This book’s given me the chance to take Cait to her old stamping ground of London, and to force her to face some ghosts from her past. Being a bright woman, she expected as much, but – as is always the way for Cait, who’s not as judgmental about herself as she is about others – she hadn’t foreseen how very many ghosts there were, nor how they might pool their resources against her. 

Cait Morgan was “born” within a collection of short stories (in Murder Keeps No Calendar) and developed in a novella (in Murder Knows No Season), but most readers first met her in The Corpse with the Silver Tongue, the first novel in her own series, published in March 2012. That’s almost ten years ago (where did all that time go?) but – for Cait – the books she appears in have covered only about three and a half years of her life, so she’s just turned 50, whereas…well, let’s just say this author is no longer in her 50s, but had fun while she was, eh!? 

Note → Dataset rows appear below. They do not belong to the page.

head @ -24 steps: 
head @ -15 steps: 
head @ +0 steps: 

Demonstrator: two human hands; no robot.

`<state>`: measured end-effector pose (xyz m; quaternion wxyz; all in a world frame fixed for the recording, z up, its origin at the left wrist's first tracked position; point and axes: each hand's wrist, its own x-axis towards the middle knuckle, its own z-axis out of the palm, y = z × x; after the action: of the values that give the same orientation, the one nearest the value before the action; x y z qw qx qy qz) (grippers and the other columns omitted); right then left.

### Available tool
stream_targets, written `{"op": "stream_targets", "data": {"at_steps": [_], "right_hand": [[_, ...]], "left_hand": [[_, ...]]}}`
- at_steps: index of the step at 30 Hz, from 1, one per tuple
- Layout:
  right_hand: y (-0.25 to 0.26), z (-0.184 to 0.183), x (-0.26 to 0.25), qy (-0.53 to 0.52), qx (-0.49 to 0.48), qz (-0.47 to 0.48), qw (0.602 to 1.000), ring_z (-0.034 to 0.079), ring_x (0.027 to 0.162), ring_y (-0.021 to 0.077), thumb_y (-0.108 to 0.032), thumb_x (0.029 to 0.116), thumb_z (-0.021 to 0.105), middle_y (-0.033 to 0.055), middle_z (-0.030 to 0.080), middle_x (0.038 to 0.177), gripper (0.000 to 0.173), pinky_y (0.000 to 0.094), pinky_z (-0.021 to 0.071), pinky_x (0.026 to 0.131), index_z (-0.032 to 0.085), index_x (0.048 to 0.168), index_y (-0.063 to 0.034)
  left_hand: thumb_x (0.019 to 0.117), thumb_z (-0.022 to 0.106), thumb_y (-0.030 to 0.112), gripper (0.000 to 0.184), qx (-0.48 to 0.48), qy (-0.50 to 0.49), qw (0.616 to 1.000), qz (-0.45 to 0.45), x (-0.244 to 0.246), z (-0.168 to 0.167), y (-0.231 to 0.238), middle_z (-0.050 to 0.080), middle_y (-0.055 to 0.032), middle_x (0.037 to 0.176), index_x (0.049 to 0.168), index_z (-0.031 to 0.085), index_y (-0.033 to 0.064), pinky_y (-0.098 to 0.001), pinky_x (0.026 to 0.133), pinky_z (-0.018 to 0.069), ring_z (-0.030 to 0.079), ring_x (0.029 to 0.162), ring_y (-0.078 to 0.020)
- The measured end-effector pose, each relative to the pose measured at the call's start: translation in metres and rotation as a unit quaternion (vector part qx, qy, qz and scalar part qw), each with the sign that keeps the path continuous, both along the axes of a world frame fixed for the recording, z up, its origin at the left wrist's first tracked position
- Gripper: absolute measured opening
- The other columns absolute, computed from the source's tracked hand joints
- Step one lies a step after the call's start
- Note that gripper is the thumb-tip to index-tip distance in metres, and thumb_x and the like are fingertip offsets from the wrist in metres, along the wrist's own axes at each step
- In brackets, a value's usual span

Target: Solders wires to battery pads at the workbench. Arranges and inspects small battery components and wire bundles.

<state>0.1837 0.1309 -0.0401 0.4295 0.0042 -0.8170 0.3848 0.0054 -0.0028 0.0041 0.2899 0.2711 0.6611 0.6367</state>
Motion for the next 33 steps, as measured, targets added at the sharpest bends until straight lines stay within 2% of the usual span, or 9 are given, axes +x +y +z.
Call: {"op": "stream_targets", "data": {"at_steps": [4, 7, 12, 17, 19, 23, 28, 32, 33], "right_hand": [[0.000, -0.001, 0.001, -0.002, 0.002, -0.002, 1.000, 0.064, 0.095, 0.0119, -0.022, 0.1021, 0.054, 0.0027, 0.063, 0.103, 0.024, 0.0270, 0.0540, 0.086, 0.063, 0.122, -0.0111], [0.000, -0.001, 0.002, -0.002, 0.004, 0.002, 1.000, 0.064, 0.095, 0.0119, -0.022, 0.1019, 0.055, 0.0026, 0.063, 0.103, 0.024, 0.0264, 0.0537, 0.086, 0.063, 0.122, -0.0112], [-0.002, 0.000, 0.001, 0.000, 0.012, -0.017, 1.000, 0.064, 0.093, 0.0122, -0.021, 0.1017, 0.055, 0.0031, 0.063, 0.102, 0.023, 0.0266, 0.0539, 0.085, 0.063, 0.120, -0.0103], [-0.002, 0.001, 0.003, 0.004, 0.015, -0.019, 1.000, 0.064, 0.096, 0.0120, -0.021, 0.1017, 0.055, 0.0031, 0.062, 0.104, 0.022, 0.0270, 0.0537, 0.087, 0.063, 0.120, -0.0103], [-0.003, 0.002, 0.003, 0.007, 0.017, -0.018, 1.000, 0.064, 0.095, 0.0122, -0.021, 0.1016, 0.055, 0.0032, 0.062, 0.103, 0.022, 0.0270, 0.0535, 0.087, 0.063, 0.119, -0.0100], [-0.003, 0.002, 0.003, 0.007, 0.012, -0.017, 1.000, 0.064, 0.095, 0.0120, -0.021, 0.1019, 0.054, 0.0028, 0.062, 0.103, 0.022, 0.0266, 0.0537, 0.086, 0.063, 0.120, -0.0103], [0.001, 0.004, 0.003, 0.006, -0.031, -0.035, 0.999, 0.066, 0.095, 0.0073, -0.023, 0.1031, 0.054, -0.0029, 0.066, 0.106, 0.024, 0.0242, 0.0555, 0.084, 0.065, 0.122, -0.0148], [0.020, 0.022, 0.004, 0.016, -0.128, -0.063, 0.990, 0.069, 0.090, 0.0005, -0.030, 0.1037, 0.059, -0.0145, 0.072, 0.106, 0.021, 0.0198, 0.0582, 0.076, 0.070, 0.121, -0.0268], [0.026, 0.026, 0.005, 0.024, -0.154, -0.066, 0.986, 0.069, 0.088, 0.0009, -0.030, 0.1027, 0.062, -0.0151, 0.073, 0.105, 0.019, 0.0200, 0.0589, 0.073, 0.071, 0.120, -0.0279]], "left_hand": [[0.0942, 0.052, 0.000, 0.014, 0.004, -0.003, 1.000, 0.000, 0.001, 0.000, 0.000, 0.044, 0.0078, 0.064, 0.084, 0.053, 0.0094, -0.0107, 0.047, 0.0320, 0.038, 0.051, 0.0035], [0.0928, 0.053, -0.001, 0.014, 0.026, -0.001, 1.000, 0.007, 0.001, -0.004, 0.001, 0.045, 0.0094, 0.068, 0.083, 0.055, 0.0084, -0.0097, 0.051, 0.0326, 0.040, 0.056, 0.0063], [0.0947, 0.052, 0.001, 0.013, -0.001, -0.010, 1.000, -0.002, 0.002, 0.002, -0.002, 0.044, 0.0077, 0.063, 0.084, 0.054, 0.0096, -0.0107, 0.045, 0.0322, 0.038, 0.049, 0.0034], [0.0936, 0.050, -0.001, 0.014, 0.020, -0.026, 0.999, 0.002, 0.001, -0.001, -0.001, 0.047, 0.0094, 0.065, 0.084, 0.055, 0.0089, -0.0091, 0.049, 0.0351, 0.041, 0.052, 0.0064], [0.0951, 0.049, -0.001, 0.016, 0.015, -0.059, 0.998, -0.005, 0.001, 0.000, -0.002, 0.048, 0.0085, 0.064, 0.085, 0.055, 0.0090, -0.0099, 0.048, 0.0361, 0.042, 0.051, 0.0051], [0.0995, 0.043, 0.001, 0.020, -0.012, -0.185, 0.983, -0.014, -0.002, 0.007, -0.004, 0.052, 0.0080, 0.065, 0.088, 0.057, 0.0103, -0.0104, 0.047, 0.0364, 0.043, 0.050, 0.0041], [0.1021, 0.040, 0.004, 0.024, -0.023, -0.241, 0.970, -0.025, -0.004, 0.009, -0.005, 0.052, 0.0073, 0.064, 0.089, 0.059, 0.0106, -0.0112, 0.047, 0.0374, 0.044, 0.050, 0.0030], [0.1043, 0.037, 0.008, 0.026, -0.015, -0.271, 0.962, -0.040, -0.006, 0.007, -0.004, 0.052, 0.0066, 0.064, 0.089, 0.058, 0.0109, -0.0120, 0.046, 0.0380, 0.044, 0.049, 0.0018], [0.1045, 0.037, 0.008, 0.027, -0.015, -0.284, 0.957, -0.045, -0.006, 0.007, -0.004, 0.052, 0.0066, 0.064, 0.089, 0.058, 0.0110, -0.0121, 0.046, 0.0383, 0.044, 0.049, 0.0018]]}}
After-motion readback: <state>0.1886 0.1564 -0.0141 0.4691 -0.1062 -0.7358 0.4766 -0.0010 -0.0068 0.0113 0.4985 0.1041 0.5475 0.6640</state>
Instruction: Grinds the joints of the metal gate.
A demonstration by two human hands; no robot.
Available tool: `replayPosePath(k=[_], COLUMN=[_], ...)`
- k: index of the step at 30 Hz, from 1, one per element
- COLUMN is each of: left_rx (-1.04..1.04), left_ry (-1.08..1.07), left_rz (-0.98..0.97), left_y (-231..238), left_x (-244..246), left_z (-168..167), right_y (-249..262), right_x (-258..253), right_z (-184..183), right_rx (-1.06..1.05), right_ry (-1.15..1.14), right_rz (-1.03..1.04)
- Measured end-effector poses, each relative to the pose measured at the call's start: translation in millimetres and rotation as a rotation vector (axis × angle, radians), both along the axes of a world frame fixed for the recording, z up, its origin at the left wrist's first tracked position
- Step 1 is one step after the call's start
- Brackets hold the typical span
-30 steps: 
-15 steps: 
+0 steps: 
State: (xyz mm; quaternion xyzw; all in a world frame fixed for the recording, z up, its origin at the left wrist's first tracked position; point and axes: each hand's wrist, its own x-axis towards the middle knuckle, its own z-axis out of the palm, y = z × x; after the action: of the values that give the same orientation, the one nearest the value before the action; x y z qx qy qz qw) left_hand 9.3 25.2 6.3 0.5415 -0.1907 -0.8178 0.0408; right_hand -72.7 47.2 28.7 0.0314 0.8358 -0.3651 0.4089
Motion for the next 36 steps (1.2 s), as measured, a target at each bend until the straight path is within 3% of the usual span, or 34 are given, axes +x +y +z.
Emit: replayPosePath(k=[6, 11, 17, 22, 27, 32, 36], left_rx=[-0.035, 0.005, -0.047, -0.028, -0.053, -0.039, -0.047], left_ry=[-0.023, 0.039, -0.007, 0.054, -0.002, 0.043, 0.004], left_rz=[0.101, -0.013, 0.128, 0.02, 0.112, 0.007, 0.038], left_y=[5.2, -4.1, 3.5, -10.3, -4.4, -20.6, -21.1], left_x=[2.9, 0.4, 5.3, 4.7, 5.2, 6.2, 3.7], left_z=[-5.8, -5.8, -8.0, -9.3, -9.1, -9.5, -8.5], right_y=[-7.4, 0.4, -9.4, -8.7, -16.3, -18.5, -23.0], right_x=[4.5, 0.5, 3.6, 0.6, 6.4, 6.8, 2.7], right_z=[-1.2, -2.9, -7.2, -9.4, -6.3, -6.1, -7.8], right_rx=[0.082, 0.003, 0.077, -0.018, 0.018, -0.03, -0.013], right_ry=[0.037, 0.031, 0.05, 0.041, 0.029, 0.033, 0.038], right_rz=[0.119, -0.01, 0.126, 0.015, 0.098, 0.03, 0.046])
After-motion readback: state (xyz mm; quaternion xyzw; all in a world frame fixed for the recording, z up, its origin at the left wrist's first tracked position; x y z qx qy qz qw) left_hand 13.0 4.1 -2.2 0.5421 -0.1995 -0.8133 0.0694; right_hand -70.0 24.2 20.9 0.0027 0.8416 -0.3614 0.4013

When I created her, Cait was about my age, and a professor of criminal psychology at a university in Vancouver that was a synthesis of the two universities in Vancouver where I was/had been teaching. Like me, she is short, overweight (damn those wretched Body Mass Index thingies!) and a bit bossy. I also gave her a Welsh birth and upbringing – like me – though she’d migrated to Canada by the time we met her. Who also did that, aged forty? Yep, me. So, yes, Cait’s a lot like me, and each of the books about her adventures have taken her to places where I’ve either lived, or worked. So, as you read the books, you’re also taking my life-journey with me. Possibly never moreso than in this book. It’s taken me a long time to face up to my ghosts – and I decided Cait could help me out.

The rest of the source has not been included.